__Task__:
Report, as a single figure, how many lines in the records below include "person".

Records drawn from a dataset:

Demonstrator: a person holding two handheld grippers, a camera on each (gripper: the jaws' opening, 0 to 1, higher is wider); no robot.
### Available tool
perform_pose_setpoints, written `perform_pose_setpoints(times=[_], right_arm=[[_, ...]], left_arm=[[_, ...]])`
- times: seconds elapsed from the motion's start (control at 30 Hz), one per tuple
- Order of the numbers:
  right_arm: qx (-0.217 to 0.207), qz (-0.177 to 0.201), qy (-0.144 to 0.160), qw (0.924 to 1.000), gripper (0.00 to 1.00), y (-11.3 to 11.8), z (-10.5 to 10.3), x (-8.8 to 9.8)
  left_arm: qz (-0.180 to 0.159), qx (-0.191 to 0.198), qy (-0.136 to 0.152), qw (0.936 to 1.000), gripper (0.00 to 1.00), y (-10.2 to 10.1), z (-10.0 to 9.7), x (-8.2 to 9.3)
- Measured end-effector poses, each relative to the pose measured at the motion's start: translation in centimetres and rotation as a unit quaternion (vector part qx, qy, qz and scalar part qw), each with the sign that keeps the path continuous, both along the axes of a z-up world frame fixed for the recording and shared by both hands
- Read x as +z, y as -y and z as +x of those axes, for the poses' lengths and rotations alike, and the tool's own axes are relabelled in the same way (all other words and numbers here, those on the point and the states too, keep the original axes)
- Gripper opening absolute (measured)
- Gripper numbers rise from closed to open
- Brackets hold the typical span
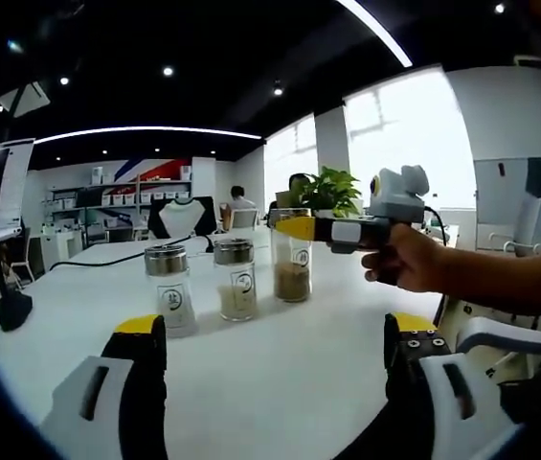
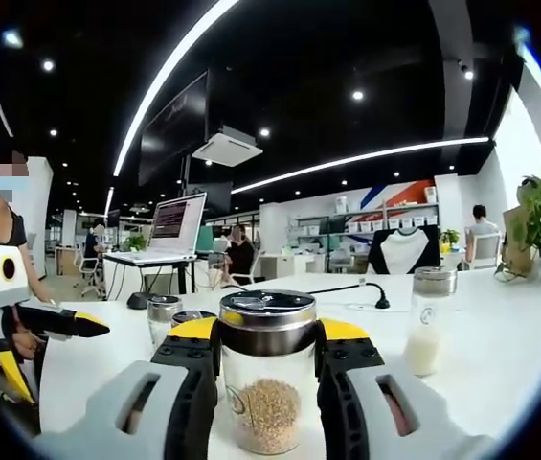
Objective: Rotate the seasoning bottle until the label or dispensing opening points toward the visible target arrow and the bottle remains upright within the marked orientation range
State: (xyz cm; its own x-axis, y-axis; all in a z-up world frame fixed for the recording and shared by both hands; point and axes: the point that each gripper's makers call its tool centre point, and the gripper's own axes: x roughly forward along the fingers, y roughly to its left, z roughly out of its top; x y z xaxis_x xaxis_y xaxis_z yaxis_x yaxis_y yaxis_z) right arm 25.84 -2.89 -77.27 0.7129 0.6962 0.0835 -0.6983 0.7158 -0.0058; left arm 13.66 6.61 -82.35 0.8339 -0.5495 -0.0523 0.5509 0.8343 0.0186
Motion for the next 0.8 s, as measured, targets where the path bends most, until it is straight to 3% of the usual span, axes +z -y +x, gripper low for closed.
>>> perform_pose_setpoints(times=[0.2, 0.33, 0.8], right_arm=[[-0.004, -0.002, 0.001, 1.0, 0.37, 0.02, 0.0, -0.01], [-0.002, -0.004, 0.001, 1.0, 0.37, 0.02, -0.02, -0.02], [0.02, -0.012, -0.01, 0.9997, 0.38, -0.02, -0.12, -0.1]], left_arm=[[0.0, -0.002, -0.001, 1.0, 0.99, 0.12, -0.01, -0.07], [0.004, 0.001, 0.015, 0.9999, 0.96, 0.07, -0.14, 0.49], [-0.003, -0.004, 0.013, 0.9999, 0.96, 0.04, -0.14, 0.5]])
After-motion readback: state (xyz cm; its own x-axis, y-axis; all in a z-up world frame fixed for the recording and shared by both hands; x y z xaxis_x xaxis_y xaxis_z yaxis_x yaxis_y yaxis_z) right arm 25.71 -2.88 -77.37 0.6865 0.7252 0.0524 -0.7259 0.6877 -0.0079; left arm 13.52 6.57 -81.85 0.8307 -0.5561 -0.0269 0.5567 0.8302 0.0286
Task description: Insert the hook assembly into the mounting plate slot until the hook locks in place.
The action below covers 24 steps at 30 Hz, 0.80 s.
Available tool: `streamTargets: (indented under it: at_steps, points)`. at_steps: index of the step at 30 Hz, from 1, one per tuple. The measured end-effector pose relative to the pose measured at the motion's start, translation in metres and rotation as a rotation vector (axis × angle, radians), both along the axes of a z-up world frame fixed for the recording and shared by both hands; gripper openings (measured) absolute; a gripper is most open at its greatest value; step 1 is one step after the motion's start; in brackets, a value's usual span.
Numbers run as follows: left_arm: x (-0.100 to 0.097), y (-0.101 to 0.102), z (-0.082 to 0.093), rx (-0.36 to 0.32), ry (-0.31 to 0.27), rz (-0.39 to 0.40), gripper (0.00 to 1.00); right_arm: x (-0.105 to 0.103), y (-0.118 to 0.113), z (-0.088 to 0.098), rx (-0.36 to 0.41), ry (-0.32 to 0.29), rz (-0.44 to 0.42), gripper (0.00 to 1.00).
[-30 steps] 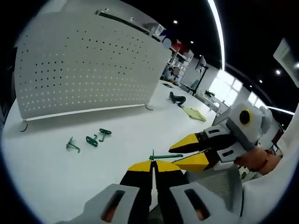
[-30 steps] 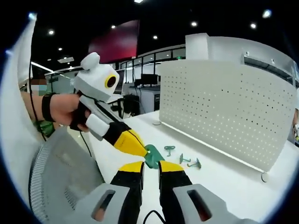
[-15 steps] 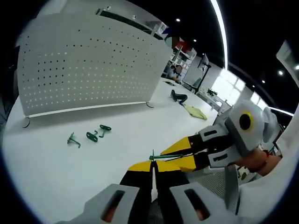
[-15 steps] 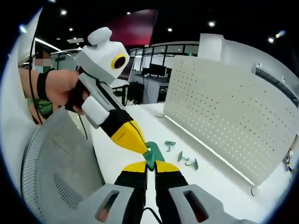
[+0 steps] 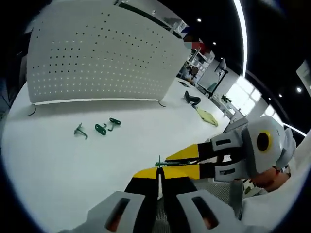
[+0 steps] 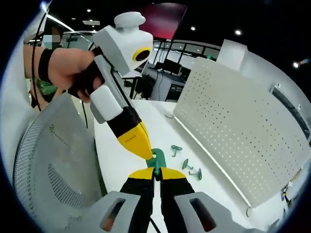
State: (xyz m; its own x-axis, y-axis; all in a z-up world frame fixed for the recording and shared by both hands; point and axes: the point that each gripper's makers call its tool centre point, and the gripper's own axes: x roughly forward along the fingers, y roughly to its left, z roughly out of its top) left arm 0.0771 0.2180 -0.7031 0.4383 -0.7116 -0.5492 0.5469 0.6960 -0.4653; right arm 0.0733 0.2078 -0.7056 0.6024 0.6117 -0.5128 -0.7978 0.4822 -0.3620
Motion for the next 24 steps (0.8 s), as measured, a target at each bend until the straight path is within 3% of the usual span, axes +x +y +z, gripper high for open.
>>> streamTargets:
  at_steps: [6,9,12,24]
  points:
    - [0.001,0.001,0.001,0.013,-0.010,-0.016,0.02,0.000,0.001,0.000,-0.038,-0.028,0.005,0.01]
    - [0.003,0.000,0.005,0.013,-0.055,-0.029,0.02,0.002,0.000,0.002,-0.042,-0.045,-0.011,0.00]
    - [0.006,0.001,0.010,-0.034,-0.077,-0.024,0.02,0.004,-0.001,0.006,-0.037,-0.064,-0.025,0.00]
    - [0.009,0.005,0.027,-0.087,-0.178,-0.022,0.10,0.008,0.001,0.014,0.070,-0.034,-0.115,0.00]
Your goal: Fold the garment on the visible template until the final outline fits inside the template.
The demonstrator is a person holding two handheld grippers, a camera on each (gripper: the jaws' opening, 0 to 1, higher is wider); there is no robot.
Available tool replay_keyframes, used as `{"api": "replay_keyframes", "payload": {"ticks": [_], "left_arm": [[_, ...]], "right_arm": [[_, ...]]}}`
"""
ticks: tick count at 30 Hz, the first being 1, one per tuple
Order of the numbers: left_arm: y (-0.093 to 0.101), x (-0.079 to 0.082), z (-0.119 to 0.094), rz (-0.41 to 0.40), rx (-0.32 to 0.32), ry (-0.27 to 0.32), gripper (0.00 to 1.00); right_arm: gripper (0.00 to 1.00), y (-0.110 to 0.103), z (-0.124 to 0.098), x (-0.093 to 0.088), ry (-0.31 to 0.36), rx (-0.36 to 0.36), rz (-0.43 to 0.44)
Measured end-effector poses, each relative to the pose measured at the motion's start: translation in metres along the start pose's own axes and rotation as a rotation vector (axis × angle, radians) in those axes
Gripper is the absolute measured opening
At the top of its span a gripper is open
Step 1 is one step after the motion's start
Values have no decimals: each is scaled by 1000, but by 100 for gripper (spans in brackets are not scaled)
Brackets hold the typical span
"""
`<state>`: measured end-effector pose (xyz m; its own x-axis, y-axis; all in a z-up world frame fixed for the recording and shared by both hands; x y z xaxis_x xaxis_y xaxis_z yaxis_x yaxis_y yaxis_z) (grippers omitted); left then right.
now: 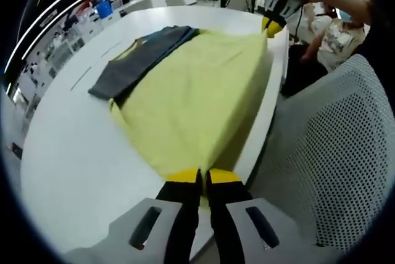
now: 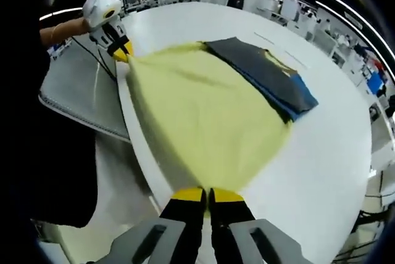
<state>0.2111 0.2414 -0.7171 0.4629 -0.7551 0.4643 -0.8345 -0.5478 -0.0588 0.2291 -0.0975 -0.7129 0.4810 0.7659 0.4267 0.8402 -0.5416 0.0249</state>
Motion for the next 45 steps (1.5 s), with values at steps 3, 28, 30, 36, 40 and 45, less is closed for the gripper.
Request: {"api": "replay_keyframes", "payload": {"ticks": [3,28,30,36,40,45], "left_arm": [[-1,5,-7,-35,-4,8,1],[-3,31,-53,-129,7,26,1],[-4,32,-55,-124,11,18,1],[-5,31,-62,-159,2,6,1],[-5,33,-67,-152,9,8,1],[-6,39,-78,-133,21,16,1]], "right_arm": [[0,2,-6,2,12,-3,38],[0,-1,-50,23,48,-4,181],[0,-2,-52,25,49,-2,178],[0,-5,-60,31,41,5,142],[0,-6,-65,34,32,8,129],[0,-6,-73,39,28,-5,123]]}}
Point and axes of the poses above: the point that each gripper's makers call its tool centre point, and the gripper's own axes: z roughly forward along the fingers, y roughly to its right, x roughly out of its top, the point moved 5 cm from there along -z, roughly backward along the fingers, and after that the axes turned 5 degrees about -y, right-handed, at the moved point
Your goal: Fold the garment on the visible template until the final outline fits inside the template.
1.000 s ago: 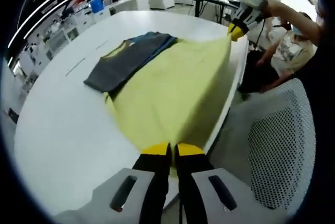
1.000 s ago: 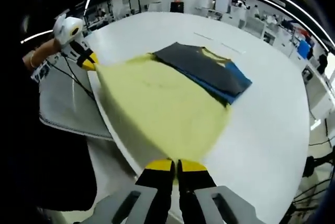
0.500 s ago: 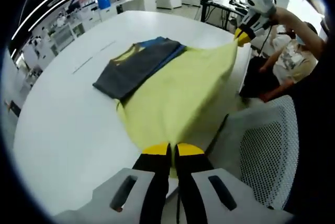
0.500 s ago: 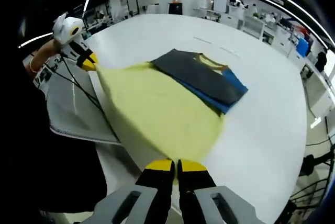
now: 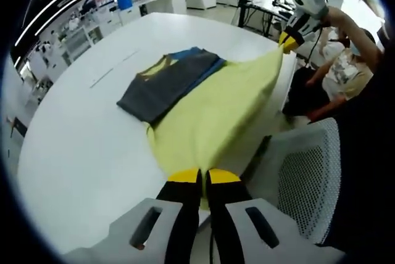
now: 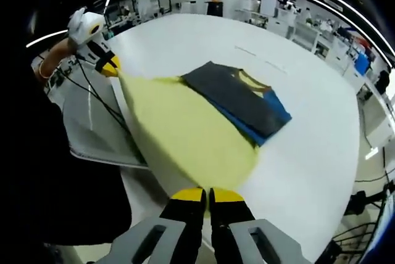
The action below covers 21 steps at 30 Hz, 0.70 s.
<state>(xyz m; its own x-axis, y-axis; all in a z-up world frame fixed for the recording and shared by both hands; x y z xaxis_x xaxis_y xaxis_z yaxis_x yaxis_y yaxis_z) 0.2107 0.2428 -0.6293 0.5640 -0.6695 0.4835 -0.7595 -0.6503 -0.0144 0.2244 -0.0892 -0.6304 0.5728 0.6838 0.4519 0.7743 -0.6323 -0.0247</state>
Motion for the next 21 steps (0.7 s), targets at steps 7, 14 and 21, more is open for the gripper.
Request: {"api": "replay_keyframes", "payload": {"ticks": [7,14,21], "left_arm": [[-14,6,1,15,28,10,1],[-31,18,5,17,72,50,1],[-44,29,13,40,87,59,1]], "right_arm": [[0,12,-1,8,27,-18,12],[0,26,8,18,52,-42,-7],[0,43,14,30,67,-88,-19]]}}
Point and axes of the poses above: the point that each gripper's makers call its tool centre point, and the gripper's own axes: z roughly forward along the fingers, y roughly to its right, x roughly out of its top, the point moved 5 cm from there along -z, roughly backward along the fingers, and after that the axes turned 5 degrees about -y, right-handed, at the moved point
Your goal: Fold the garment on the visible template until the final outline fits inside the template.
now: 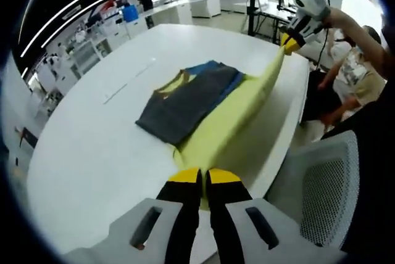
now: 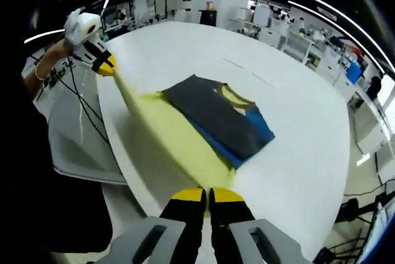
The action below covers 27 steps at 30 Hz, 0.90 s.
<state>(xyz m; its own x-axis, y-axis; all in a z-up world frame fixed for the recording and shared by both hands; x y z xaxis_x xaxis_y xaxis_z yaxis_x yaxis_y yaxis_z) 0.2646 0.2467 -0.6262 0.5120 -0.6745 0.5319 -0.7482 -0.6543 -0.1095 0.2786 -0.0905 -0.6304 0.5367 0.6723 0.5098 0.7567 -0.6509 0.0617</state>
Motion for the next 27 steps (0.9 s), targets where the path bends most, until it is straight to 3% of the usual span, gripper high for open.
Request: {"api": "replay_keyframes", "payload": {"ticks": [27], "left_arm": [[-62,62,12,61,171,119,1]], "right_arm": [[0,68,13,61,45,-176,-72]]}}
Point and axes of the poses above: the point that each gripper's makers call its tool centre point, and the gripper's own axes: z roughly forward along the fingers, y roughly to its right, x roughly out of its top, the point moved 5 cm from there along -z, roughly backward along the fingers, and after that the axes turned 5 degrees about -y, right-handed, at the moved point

__Task result__:
2